鎧越しの身体に響き渡る強烈な一撃。その重音は少年の腕にも伝わる。
「ガァアアァ!」
シーズが吐き出した声は肺から出てきた空気のカタマリ、そのカタマリは彼の気管を通り抜け、マヌケな声となった。
「お……、オマエ、なに、した」
「腹パン」
ナトは難しいことを言わず、そう応えた。
「は、ら……、うがぁ、あぁあ!」
シーズは床の上にひざまつき、内蔵にあるカタマリの息詰まりを吐き出そうと、うめき声をあげる。
「か、か、か、か」
あまりにも痛くうめくシーズに、ナトは思わず「えっと、だいじょうぶ?」と尋ねた。
「……あなれろ、いいからあなれろ!」
言葉にならない言葉で
「あ、はい」
シーズの怒声に驚いたナトは彼から距離を取る。
「はぁはぁはぁはぁ!」
シーズはデタラメに呼吸を繰り返し、やがて落ち着いた。
「……手抜いていたのか? 今まで」
「いや。ただ、いつでもどこでも簡単に攻撃を仕掛けられると思いながら話していましたけど」
「余裕だな、ソイツは……」
「いえ。何かを仕掛けられるか、内心は半ばドキドキ」
「……どうやら、僕はキミのことを
シーズは血混じりのツバを吐き捨て、大剣を支えにしながら立ち上がった。
「今度は僕の番だよ」
シーズは両手で大剣を握りしめ、大振りに斬りつける。
ナトはまたもその剣の流れを見極め、さっと回るように避ける。
そして、その回転を利用し、回し蹴りを放つ。
「ドワァアァ!?」
うまいこと胴体に入り込んだ蹴りはシーズを壁際まで吹き飛ばした。
「ガッ、ァダァアアあぁ!!」
壁にぶつかったシーズは胸に入りこんだばかりの空気を吐き出しながらマヌケな声まで出してしまった。
「ヒュ~」
今までの戦いを見ていたアダンは思わず口笛を吹いた。
同じように、二人の戦いを見守っていたアコウとビロウもナトの戦い方に感嘆していた。
「あのニイチャン、マジモンやな。

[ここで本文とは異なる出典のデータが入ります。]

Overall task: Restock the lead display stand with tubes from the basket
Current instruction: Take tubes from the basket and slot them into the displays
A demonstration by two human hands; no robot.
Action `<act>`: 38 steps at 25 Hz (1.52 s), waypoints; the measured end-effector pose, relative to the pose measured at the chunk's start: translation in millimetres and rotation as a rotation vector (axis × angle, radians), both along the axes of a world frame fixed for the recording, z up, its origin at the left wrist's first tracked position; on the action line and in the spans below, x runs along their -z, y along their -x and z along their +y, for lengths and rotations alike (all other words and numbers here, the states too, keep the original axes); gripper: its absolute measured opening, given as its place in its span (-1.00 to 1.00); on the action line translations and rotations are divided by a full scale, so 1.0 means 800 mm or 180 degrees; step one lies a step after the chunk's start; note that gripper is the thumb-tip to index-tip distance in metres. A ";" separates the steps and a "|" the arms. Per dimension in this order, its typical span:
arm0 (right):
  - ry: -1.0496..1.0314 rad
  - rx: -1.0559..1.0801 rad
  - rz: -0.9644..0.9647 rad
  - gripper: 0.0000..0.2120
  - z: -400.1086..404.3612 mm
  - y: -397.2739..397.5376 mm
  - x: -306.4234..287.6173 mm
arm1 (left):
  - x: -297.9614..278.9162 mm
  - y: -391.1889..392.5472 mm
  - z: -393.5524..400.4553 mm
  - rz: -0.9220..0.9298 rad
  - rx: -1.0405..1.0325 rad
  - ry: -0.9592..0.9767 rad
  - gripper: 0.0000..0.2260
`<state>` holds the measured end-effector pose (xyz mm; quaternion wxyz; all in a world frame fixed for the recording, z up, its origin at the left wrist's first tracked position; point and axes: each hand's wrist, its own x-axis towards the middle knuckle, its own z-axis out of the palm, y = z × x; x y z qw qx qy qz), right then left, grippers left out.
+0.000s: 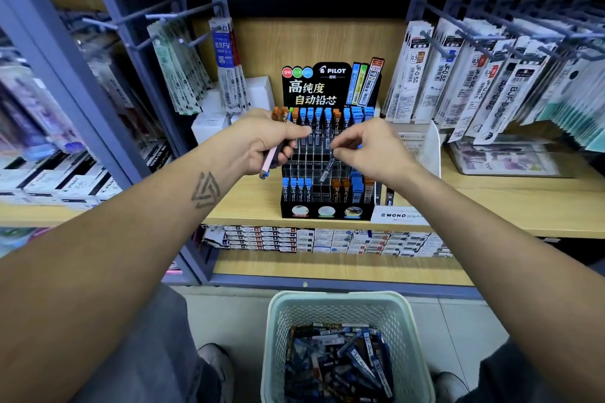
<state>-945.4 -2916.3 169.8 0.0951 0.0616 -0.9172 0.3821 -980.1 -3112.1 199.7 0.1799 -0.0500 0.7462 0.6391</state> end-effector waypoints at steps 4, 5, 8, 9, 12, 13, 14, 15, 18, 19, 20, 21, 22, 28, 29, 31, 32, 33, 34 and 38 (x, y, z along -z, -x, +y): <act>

まさか、ランクAAの冒険者を素手でぶっ倒すなんて」
「ワシらの心配は取り越し苦労じゃったのかもな」
「みぞおち腹パン、回転蹴りの合わせ技一本! ああ、見てて気持ちええわ」
「ふむ、……合わせか」
ビロウの言葉を聞くと、アコウはまたも難しいカオを見せた。
壁にぶつかったシーズは
――なぜ、自分は壁にぶつかったのか。
――なぜ、自分はダメージを受けているのか。
――なぜ、自分はこんな状態なのか。
疑問はもっと大きくなる。
――おい、あんなの簡単に倒せるだろう?
――あんなのスライム以下だろう?
――新米だぞ。新米に簡単にやられて楽しいのか? 今日はそういうプレイなのか?
腹が立った。ふがいない自分よりも、理不尽な境遇に陥っている今の自分に正直立腹だった。
『英雄さん。そろそろ本気を』
シーズの表情から苛立ちが消え、なぜか笑みが表れた。
――ああ、そのつもりだ。
彼は心の中でそう呟いた。
――何も恐がることもないな。何かが間違えてアレが僕の世界に入り込んだんだ。じゃないと、おかしいだろう? たまたま冒険者ギルドの館にいた初心者相手に僕がここまでコケにされているなんて。ありえないって話、設定ミス。
だから、なんだよアレ。ああいう何処にでもいるような少年はさ、「すごい冒険者のシーズさんのようにがんばっていきます」とか、この僕を物語の主人公みたいに奮い立たせるようなセリフを言うはずなんだよ。
なのに、僕はどうして壁にぶつかってうめき声上げてるんだよ……、なんだこれ。
天井を見上げる。さっき自分が頭をぶつけた天井を見ると鼻で笑った。
――浮遊陣で頭をぶつけたことで運気変わったな。すべてアレに吸い取られた感じがする。
そこでシーズは気づく。
――そうだ。アレを潰せば、元に戻る。すべてが僕に帰ってくる。僕であったものがすべて還ってくるんだ。
青年の発想はあまりにも貧苦だった。復讐と言うには根が浅く、正義と言うにはあまりにも情けない。だが、青年にとってナトという少年は、心から勝ちたい、と思える始めての相手ではあった。
――ナト君。僕のすべて、返してもらうよ。